May 18, 2026·12 min read

How to detrend a time series in SQL

Sharpen SQL for your next interview

500+ SQL problems with worked solutions — joins, window functions, CTEs.

Contents:

What detrending is and why it matters
The SQL formula
Differencing vs linear detrend
Detrending and seasonality
Common pitfalls
Optimization tips
Related reading
FAQ

What detrending is and why it matters

Imagine your PM at Stripe pings you on Monday morning: "DAU is up 30 percent year over year, but I want to know what's happening this week after we strip out the growth trend." You stare at a chart that climbs steadily from January and realize that any short-term pattern is hidden under the slope. The DAU line is going up because the product is growing, not because Tuesday is special. Until you remove that long-run drift, every weekly comparison you make will be contaminated.

That drift is called a trend, and the operation of subtracting it from the raw series is detrending. A series with a strong trend behaves badly in almost every downstream analysis. Its autocorrelation function decays slowly because every point is correlated with the next through the shared slope. Regressions between two trending variables produce spurious results — two unrelated metrics that both grow over time will appear correlated. ARIMA models require the input to be stationary, which the raw series rarely is.
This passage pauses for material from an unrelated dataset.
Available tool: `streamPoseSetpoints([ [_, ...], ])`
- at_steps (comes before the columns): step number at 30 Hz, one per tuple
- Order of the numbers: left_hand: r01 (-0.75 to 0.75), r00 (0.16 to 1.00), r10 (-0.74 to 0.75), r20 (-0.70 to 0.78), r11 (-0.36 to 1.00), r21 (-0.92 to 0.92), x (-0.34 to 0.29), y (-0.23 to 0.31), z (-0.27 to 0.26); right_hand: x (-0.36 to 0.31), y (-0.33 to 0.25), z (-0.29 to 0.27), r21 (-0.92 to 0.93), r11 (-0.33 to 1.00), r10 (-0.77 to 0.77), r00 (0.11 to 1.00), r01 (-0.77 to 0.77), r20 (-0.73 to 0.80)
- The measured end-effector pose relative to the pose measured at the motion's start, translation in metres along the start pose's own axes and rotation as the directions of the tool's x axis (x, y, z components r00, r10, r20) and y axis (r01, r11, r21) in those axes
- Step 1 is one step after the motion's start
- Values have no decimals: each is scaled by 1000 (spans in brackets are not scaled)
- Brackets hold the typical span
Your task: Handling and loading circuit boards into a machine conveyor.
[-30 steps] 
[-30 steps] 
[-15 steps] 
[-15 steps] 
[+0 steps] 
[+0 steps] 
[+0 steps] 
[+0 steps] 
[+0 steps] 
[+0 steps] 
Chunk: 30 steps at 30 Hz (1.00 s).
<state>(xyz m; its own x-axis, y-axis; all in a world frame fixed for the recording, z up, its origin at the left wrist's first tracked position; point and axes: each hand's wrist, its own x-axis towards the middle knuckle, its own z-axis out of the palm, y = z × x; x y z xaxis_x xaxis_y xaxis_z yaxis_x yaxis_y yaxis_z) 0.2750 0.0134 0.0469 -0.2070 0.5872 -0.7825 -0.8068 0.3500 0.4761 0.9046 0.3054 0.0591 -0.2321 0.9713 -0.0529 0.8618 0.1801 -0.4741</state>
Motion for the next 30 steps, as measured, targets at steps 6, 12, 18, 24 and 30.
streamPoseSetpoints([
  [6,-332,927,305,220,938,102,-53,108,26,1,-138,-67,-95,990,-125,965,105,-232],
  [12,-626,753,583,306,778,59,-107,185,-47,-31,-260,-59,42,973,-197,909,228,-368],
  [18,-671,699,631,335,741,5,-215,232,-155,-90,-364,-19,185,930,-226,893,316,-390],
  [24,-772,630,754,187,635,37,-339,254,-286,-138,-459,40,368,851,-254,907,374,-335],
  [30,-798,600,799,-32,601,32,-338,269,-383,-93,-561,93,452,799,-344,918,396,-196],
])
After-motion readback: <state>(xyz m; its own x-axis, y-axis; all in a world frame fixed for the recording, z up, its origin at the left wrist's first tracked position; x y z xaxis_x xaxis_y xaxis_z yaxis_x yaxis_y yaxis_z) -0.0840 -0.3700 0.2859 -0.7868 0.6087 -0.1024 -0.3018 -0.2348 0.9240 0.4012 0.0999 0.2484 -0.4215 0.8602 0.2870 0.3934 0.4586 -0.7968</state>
Seasonality decomposition cannot separate weekly cycles from monthly growth unless the growth is removed first.

In an analytics interview at Airbnb, Uber, or DoorDash, you may be asked to "show weekly seasonality in bookings" or "detect anomalies in checkout conversion." Both questions assume a stationary input. If you skip the detrending step and run a z-score on the raw series, every point at the end of the series will look like a positive anomaly simply because the level is higher. Hiring managers watch for this. The candidate who explicitly removes the trend before running the test signals that they have done time-series work before.

The SQL formula

A linear detrend fits the model y_t = alpha + beta * t to the raw series, then subtracts the fitted line from each observation. The residual is the detrended series. Postgres, Snowflake, BigQuery, and Redshift all expose REGR_SLOPE and REGR_INTERCEPT, which compute the OLS slope and intercept in a single pass. You do not need to materialize a regression library — the database can do it.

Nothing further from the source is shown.